By a four-vote margin last Wednesday, the Senate fought off a mostly Republican drive to clear the path for future oil and natural gas drilling in the Arctic National Wildlife Refuge (ANWR). It marked the second time in less than a year that the Senate has voted down ANWR energy development, but the margin of victory has slimmed considerably.

By a vote of 52 to 48, the Senate narrowly approved a Democrat-sponsored amendment that struck provisions in the fiscal 2004 budget resolution that would have eased the way for drilling in the coastal region of the Arctic refuge. Supporting the amendment were the majority of Democrats, New England Republicans and Independent Sen. Jim Jeffords of Vermont.

The vote on the issue was so close that Vice President Dick Cheney was on stand-by in case he had to break a tie.

Senate Democrat leaders mounted a major effort over past weeks to win support for stripping the ANWR-friendly provisions from the budget resolution. They claimed the controversial issue should never have been part of the Senate’s $2.24 trillion budget package for 2004, and that Republicans simply were trying to gain a victory through “back-door” channels.
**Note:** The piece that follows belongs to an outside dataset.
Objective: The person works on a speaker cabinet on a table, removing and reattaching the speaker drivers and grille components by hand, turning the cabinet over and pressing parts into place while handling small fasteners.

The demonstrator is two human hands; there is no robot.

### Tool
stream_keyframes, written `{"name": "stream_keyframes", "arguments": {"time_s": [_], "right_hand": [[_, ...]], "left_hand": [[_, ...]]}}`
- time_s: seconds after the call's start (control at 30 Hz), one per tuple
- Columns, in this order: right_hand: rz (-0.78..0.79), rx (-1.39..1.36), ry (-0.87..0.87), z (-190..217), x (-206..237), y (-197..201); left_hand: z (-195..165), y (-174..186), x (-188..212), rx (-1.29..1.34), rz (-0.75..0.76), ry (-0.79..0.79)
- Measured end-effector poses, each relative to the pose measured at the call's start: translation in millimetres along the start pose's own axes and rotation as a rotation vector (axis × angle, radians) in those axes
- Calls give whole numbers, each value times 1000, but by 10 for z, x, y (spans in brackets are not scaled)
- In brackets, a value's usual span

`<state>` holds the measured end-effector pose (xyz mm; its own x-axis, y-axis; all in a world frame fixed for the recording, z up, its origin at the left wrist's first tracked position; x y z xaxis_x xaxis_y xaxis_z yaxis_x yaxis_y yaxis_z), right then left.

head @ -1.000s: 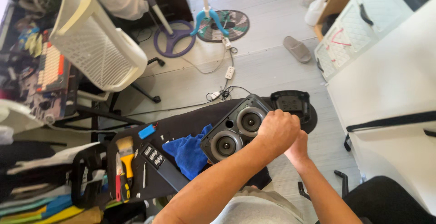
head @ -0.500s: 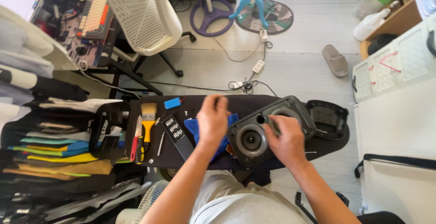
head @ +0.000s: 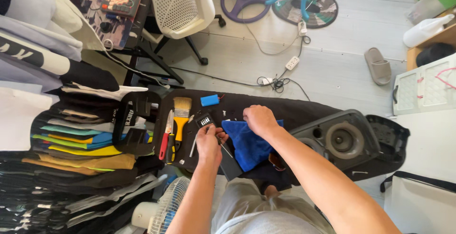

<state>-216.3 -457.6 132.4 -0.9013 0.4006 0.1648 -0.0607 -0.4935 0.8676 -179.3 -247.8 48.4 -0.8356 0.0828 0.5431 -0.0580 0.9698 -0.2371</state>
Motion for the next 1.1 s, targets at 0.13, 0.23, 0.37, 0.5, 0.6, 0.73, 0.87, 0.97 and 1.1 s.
{"name": "stream_keyframes", "arguments": {"time_s": [0.13, 0.23, 0.37, 0.5, 0.6, 0.73, 0.87, 0.97, 1.1], "right_hand": [[33, 26, -22, 87, -287, -225], [36, 20, 22, 147, -374, -362], [-9, 80, 109, 225, -323, -447], [54, 183, 153, 193, -321, -551], [71, 193, 197, 152, -314, -579], [59, 190, 223, 102, -268, -598], [-19, 122, 198, 121, -239, -499], [-83, -190, -55, 16, -144, -302], [-43, -727, -472, -194, 424, -170]], "left_hand": [[73, 124, -37, 1, 30, 17], [164, 243, -42, -10, 26, 35], [199, 404, -58, -77, 28, 33], [176, 427, -136, -102, 23, 44], [121, 362, -186, -192, 57, 22], [111, 227, -183, -374, 115, 19], [-34, -13, -157, -712, 272, -237], [-86, -146, -133, -935, 346, -372], [-151, -275, -31, -726, 350, -370]]}}
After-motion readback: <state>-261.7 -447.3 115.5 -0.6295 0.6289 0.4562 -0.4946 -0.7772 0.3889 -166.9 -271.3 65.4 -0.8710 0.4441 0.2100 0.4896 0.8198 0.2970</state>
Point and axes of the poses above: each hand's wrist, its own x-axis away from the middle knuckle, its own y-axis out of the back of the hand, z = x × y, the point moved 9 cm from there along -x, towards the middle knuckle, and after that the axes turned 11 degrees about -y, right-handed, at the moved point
The budget resolution, which was passed out of the Senate Budget Committee earlier this month, instructed the Senate Energy and Natural Resources Committee to report out legislation to decrease overall outlays by $2.15 billion over the next ten years, a move that potentially would lay the groundwork to open the Section 1002 area of ANWR to future oil and gas drilling.

The Senate vote was a major loss for the Bush administration, which has championed ANWR development as part of its national energy policy.
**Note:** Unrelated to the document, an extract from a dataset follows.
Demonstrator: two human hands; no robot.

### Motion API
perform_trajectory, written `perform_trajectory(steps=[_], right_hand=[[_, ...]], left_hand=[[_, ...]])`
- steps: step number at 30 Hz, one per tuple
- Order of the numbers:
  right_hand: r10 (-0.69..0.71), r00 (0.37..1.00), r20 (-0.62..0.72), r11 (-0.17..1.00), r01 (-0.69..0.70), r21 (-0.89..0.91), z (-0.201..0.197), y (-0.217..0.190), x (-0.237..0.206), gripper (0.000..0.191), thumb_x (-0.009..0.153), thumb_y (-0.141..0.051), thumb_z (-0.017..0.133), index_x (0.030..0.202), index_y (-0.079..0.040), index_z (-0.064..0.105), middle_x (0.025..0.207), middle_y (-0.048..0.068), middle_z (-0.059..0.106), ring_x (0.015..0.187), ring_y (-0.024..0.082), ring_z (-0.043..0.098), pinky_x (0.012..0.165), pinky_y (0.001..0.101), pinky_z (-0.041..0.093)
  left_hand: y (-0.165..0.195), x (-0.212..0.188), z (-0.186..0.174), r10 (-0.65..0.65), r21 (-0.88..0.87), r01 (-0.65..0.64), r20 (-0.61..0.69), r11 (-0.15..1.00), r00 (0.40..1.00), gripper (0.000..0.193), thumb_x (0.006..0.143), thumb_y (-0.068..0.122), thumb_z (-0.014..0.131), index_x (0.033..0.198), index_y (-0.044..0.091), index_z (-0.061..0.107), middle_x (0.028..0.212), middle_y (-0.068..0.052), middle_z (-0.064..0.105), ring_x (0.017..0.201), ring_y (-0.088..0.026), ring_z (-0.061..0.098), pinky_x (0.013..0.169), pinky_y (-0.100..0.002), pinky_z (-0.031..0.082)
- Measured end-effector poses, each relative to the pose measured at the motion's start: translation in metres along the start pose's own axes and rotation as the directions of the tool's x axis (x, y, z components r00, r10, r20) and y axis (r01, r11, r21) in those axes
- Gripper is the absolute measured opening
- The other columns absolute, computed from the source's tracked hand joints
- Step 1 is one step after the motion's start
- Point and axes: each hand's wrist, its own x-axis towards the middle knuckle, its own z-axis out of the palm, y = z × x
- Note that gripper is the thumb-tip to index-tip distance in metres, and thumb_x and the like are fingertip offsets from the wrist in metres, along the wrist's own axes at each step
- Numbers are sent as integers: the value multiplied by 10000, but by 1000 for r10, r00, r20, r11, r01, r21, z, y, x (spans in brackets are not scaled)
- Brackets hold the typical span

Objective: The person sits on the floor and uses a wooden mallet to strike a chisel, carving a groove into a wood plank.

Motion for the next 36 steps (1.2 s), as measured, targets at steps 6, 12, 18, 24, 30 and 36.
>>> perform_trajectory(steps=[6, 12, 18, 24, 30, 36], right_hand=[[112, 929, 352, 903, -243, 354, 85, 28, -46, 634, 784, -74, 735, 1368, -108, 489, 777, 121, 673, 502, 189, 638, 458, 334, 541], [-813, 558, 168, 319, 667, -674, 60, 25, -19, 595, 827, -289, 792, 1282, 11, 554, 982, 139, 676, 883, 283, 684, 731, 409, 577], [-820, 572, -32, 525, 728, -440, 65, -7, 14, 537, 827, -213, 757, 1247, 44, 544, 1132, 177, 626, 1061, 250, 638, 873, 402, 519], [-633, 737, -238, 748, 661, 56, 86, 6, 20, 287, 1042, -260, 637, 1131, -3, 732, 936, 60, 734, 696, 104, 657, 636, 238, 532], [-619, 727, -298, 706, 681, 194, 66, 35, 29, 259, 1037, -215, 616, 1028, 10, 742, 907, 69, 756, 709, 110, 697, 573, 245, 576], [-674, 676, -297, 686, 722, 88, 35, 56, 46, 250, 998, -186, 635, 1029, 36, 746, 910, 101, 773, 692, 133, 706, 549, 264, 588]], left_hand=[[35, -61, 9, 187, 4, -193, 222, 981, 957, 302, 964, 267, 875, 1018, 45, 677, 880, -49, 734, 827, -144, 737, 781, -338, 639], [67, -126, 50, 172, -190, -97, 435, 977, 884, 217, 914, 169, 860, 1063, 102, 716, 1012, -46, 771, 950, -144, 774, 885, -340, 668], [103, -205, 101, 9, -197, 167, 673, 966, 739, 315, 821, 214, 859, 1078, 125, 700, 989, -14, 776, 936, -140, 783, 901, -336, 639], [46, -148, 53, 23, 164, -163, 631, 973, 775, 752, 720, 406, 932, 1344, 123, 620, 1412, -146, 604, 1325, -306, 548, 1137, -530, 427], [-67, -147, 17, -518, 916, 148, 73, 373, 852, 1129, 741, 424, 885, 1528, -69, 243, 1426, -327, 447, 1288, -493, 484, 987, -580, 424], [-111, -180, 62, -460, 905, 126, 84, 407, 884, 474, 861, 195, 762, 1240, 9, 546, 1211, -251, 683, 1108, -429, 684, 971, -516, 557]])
Senate Republicans have long sought to open up a 2,000-acre portion of the coastal region of ANWR, which is located in Northeast Alaska, to leasing and drilling during the winter months, but they have been blocked at every turn by Democrats.

This time around the debate in the Senate turned into a war of words between Sen. Barbara Boxer (D-CA), who sponsored the amendment against ANWR development, and Republican Sen. Ted Stevens of Alaska, a leading advocate of drilling in the Arctic refuge.

Stevens accused senators of turning their backs on a 1980 law, which was signed by then-President Jimmy Carter, that he says dedicated the coastal plain region of ANWR exclusively for oil and gas exploration.

The campaign to pass ANWR was very personal for Stevens. Senators over the years have said “I’ll be with you if you need me [on ANWR]. Well, I need you,” the Alaska senator urged just prior to the vote. “People who vote against this today are voting against me, and I will never forget.” This is “the most important vote in my history in the Senate,” noted the 35-year veteran.

Referring to claims that drilling in ANWR would disturb the environment and caribou herds, Stevens said, “This is propaganda of the worst sort.”

In a message to Californians, he noted, “When the price of [your] gasoline goes up, call Sen. Boxer.”

The only thing Stevens and Boxer could agree on was that the vote on ANWR would be close. “This is a close, close vote,” the California senator said during the debate on the Senate floor. She called on all senators to vote on the issue.

Boxer also was criticized for opposing energy development in a region that she had never visited first-hand. “Many of us [Republicans] have been to ANWR,” said Budget Committee Chairman Don Nickles (R-OK). He also accused Boxer and other opponents of ANWR development of departing from a Senate tradition “where we listen to home state senators.”

Sen. Pete Domenici (R-NM) called “arrogant” the claims that ANWR oil would make little difference in reducing the United States’ dependence on foreign oil. “ANWR has more oil than Texas…so I surmise we don’t need the oil from Texas” either, he said.

He noted that oil reserves in Texas in 2000 were estimated at 5.2 billion barrels. In contrast, ANWR reserves range from a low of 5.7 billion barrels to a high of 16 billion barrels, Domenici said.

The U.S. needs the production from both Texas and ANWR. With the U.S. at war with Irag, “the case for Arctic oil gets better and better and better,” he noted.